BEGIN

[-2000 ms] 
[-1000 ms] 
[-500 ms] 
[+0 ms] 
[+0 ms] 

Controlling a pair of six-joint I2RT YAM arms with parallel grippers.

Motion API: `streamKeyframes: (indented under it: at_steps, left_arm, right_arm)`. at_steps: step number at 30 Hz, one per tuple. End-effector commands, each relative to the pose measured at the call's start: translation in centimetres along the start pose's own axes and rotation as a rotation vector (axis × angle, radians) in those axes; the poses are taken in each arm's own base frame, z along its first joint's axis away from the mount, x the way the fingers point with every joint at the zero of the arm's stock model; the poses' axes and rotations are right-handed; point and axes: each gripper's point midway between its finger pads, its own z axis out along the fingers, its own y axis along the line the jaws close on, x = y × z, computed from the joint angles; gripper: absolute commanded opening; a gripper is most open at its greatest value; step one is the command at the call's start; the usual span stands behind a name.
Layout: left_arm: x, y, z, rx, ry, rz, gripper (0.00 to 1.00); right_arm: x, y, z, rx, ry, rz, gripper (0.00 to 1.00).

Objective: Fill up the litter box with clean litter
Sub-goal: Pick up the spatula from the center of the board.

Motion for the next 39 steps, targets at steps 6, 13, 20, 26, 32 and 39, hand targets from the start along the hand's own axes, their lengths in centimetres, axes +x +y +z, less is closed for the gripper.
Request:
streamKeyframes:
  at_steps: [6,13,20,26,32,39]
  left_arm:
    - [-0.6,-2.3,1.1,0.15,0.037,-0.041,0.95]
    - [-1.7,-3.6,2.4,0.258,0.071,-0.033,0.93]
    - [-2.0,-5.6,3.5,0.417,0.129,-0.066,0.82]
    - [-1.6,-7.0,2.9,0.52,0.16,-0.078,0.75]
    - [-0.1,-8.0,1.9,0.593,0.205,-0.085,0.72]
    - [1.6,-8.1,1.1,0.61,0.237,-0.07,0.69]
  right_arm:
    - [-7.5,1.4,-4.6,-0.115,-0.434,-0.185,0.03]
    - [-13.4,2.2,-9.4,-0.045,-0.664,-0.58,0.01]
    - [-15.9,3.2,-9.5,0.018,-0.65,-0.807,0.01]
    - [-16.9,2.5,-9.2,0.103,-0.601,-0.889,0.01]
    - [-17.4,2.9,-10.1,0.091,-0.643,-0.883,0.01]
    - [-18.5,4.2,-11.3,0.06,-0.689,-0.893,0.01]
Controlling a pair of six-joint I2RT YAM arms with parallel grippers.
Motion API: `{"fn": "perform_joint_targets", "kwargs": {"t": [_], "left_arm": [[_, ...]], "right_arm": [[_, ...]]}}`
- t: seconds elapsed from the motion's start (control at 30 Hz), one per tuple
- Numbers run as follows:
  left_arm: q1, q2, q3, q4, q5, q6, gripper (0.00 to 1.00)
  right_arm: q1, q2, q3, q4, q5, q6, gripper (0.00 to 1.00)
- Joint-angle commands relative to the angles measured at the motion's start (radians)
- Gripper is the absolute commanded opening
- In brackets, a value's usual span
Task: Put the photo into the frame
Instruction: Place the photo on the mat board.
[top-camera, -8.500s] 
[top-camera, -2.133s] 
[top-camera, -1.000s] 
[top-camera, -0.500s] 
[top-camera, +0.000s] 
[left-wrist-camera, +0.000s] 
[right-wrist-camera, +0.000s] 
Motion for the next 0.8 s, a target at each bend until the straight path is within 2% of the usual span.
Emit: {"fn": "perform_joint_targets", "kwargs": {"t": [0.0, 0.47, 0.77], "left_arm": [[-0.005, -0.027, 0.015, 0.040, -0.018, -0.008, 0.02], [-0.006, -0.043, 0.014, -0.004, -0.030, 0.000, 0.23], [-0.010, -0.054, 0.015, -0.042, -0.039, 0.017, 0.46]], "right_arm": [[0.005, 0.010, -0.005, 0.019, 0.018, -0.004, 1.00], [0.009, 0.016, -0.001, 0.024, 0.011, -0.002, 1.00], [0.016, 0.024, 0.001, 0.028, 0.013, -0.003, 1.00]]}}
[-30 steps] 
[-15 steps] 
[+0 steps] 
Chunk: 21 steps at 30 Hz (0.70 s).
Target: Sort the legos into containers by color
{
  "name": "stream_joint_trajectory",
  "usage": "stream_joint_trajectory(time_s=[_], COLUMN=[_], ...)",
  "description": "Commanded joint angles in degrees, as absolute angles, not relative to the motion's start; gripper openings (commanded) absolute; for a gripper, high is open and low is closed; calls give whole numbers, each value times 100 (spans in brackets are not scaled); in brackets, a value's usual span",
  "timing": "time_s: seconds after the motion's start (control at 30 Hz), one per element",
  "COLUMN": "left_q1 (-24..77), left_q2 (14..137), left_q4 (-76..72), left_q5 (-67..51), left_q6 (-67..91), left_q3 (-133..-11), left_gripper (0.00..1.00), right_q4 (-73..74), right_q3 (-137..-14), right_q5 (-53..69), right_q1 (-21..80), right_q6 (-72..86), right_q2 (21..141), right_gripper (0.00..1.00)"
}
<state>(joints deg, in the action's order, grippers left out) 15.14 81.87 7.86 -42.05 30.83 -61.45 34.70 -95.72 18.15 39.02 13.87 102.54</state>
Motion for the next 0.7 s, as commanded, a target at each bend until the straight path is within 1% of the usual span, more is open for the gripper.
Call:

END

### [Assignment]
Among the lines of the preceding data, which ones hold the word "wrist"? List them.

### [Solution to this task]
[left-wrist-camera, +0.000s] 
[right-wrist-camera, +0.000s] 

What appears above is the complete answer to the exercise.